Richard B. Adkisson, Chief Justice,

concurring. Although I concur in the result of this decision, I must disagree with the majority’s unqualified statements that “the invalidity of the contract [for sale of land] is not material to the brokers’ right to recover their commission,” and that “the brokers would be entitled to their commission even if the description had been bad and the Whitefields had refused to sign the Offer and Acceptance for that reason,” and that “the broker earns his commission by producing a purchaser ready, willing, and able to take the property on the seller’s terms, even though no enforceable contract of sale is executed.”
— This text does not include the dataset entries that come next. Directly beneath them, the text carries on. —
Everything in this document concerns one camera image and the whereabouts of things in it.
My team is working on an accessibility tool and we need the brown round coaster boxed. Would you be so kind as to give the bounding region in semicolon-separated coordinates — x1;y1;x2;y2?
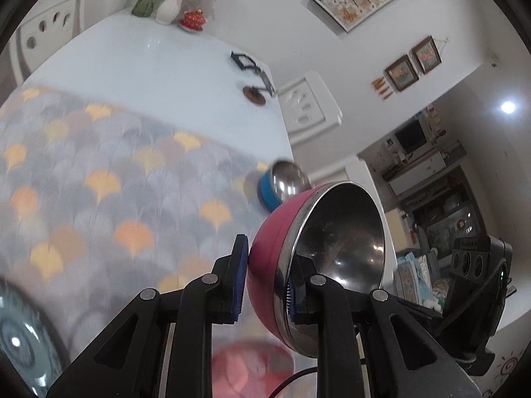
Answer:
243;86;267;106

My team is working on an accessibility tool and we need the ginkgo leaf pattern tablecloth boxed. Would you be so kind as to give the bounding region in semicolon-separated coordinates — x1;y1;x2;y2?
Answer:
0;85;291;398

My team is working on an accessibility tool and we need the red steel bowl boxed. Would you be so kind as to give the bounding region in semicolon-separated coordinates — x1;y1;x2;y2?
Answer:
246;181;397;358

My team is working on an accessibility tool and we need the patterned sofa cushion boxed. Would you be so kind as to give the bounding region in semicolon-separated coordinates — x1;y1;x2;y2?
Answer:
394;252;451;309

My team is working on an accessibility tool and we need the white dining chair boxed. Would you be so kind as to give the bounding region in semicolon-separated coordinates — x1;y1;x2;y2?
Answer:
10;0;89;86
277;70;343;135

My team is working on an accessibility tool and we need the white ceramic vase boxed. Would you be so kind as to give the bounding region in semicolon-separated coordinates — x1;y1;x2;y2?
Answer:
155;0;185;26

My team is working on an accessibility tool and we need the black cable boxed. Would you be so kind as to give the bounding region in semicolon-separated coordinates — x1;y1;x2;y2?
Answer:
269;365;320;398

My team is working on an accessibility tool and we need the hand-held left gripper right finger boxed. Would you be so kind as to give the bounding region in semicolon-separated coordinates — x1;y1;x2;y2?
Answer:
284;253;482;398

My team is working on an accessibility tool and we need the blue steel bowl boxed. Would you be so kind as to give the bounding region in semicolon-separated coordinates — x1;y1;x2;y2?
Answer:
257;160;313;211

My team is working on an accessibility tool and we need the red lidded teacup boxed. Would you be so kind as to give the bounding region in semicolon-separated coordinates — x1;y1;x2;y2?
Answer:
179;8;207;33

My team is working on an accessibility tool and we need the black metal folding stand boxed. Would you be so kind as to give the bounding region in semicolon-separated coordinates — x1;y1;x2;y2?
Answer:
230;51;276;97

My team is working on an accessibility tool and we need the pink cartoon print bowl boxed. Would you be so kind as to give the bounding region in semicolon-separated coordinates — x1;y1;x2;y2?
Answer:
211;339;296;398

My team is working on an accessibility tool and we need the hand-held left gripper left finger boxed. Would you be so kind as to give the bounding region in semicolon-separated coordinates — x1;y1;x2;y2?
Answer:
45;234;250;398

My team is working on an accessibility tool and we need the small framed wall picture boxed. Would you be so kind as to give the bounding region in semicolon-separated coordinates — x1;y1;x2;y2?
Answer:
384;55;419;93
411;36;442;74

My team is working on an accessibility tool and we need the orange hanging wall ornament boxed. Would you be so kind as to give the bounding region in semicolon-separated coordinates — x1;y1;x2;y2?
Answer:
371;78;393;100

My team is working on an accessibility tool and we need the white microwave oven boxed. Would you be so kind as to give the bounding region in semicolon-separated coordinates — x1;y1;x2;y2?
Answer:
394;118;430;152

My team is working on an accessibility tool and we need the large blue floral plate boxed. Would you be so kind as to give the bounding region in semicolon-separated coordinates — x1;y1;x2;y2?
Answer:
0;277;70;398
For authority the Court first cites Fike v. Newlin, 225 Ark. 369, 282 S.W. 2d 604 (1955). There the broker arranged a trade of properties between two of his clients, the Fikes and the Hintons, the former to be liable for the broker’s commission. The Fikes raised as one reason for the nonpayment of the commission the fact that the offer and acceptance was unenforceable for lack of the signatures of either Mrs. Hinton or Mr. Fike. Based upon the particular facts of the case the Court there correctly held that an enforceable contract was unnecessary because there was no evidence of detriment to the broker’s principals, the Fikes, who sought to unjustifiably “back out” of the sale. However, there are many cases where the “enforceable contract” element of proof by a broker is prerequisite to his recovery of a commission.
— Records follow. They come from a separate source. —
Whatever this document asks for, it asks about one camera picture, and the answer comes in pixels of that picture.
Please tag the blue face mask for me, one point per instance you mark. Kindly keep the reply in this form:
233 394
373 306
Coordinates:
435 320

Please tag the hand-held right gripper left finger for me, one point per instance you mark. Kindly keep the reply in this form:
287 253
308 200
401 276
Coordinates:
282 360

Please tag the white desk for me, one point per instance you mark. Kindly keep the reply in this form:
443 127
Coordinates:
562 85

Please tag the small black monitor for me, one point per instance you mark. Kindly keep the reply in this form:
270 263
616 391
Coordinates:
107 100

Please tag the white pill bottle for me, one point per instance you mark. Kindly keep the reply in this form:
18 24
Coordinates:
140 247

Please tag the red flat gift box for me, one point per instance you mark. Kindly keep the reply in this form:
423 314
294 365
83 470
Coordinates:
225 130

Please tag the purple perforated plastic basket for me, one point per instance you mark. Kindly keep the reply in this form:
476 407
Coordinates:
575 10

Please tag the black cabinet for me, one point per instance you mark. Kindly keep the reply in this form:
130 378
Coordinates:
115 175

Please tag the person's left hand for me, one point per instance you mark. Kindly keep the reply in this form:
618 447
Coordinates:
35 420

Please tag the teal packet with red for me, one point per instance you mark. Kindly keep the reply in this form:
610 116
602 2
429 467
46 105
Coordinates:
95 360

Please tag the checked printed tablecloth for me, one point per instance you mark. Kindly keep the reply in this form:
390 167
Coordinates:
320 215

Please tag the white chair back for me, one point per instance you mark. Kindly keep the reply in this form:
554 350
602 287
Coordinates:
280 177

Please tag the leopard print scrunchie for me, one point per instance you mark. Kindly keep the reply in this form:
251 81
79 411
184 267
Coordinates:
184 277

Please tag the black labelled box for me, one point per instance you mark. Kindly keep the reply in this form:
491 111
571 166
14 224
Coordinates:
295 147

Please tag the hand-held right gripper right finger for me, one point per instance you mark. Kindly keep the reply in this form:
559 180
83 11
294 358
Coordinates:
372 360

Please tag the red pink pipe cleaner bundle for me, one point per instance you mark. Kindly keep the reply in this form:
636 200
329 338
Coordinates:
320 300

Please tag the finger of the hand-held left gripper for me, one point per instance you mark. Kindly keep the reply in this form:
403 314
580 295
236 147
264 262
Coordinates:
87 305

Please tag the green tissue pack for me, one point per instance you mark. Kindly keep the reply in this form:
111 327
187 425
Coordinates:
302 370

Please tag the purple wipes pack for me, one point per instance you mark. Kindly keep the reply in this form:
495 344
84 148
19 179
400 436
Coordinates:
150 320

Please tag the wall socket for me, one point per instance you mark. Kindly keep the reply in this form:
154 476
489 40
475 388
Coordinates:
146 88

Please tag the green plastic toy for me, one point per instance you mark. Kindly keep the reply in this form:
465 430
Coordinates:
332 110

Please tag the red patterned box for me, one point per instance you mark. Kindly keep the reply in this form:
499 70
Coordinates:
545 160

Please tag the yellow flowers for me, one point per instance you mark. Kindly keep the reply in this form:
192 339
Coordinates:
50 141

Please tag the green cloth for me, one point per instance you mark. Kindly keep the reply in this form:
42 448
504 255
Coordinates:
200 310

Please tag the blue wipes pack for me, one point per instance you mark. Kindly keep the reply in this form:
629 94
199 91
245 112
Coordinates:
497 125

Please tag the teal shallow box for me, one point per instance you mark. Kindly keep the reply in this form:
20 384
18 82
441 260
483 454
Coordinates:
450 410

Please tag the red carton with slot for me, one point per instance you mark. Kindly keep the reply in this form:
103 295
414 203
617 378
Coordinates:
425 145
The more complete statement of the rule for recovery of brokerage commissions in such cases is found in the early case of Pinkerton v. Hudson, 87 Ark. 506, 113 S.W. 35 (1908) in quoting from Lunney v. Healey, 56 Neb. 313, 76 N.W. 558, 44 L.R.A. 593 (1898):

[W]here a real estate broker contracts to produce a purchaser who shall actually buy, he has performed his contract by the production of one financially able, and with whom the owner actually makes an enforceable contract of sale. The failure to carry out that contract, even if the default be that of the purchaser, does not deprive the broker of his right to commissions. (Emphasis mine)
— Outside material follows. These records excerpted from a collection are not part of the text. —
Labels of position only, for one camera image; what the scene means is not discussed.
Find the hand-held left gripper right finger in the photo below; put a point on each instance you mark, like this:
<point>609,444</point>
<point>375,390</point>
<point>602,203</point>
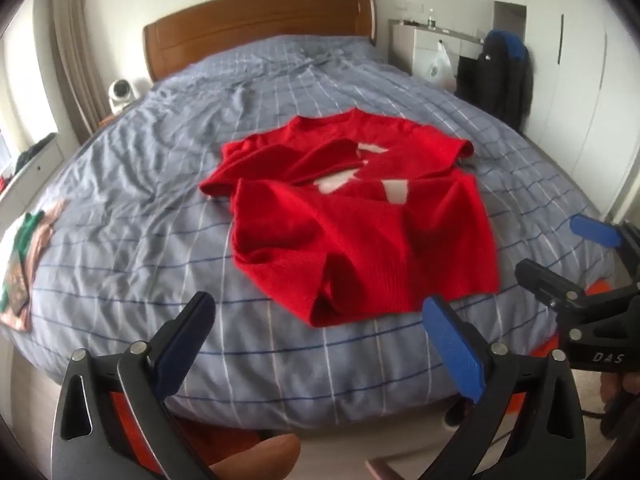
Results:
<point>452,345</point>

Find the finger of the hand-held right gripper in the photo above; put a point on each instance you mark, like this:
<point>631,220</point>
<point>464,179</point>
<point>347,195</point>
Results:
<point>595,231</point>
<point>545,277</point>

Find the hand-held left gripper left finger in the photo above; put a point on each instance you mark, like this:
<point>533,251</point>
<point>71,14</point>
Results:
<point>185,340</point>

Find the red knit sweater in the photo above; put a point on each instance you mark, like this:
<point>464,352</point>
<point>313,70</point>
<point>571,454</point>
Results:
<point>360,220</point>

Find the pink and green folded clothes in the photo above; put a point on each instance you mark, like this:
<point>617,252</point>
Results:
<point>30,255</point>

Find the dark clothes pile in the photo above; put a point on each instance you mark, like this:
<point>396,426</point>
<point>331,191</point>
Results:
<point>35,149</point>

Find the person's right hand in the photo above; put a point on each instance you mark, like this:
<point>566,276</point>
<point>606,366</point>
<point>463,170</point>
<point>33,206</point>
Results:
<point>610,386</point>

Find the person's left hand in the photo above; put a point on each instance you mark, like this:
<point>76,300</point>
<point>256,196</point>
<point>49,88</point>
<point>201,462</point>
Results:
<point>260,457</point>

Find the orange cloth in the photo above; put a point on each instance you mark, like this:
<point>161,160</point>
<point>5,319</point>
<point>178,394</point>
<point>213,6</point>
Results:
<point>545,346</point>

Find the white wardrobe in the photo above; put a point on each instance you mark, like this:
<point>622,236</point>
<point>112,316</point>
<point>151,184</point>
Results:
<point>575,85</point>

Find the bed with grey checked cover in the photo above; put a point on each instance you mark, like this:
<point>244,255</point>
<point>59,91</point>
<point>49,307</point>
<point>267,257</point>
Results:
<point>210,170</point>

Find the white low cabinet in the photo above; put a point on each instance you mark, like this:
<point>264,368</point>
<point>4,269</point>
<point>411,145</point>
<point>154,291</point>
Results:
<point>42,167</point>

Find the white plastic bag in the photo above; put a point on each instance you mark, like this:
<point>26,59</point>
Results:
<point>440,67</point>

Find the white round fan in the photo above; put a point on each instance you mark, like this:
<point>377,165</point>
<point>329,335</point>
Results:
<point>120,94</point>

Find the white dresser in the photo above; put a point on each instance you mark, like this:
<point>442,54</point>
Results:
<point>415,42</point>

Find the green bottle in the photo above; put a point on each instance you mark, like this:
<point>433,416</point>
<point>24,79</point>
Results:
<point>431,20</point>

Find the beige curtain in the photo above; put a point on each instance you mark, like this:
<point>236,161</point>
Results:
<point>80,60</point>

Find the white sheer curtain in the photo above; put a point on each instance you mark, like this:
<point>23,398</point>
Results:
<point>42,75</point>

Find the wooden headboard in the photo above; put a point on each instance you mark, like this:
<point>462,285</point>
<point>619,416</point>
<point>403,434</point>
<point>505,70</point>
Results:
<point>260,25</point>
The Court went on to find the broker entitled to commissions in Pinkerton, stating: “The sale was closed, so far as appellant [broker] was concerned, when an enforceable contract of that kind [for sale of land] was executed.” (Emphasis mine)

From a careful reading of Pike and Pinkerton it is apparent that to receive a commission the broker must prove (1) that he has produced a person ready, willing, and able to buy under the terms of the brokerage contract, and (2) that his efforts resulted in either a completed sale, a contract of sale susceptible of enforcement by the principal, or an incomplete sale due to the fault of the principal. The reason for this “enforceable contract” element of proof is stated in a quote from Lunney.

In such case the vendor may usually enforce the specific performance of the contract, and he may in any case recover damages for the breach. In either way he gets the advantage of his bargain, and the broker has done all required of him. Such is the generally accepted view.

44 L.R.A. 593, 597.

It is easy to surmise a situation where, through negligence or fraud, a broker would produce the “ready, willing, and able” buyer but include some flaw in the contract of sale, such as an inadequate description of the principal’s land, which would allow the purchaser to back out of the deal and would not allow the principal to gain the benefit of his bargain with the broker because the contract is incapable of being specifically enforced as reasoned in Lunney. This situation should signal caution in extending the rule in Fike to all unenforceable contract situations caused by the ineptness or fraud of a broker who collects his commission leaving the seller saddled with his land and in a position of having to file or defend a suit for fraud or negligence against the broker.

The Reeder and Moore cases cited by the majority (in addition to Fike) both cite the “binding contract” and “enforceable contract” language in the test for when commissions become due.

Here testimony indicates that the purchaser was ready, willing, and able to perform pursuant to the agreed terms regardless of the unenforceability of the contract of sale. The seller, as in Fike, refused to complete the sale thus excusing the necessity of the broker proving an enforceable land sale contract.